Reproduce verbatim the line where "Formatted like this" occurs, along with all following lines down to the last line of the data.

-=-=-=-=-

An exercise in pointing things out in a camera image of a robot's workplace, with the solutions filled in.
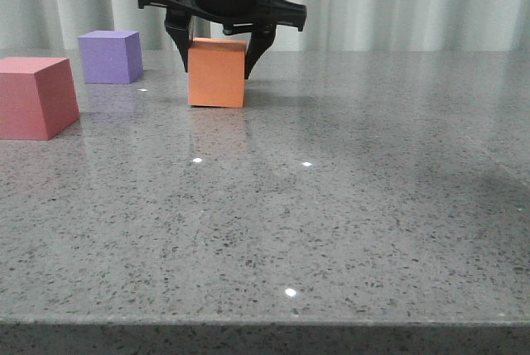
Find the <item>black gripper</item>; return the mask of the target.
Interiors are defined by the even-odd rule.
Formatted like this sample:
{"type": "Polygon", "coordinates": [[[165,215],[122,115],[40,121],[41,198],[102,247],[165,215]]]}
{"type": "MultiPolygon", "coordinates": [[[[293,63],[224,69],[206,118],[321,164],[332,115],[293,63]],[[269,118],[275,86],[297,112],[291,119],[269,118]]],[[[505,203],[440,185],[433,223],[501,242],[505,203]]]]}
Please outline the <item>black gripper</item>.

-=-=-=-=-

▶ _Your response_:
Formatted like this sample:
{"type": "Polygon", "coordinates": [[[165,215],[122,115],[40,121],[41,198],[102,247],[165,215]]]}
{"type": "MultiPolygon", "coordinates": [[[[293,63],[224,69],[206,118],[321,164],[332,115],[293,63]],[[269,118],[275,86],[297,112],[291,119],[269,118]]],[[[505,203],[440,185],[433,223],[501,242],[505,203]]]]}
Please outline the <item>black gripper</item>.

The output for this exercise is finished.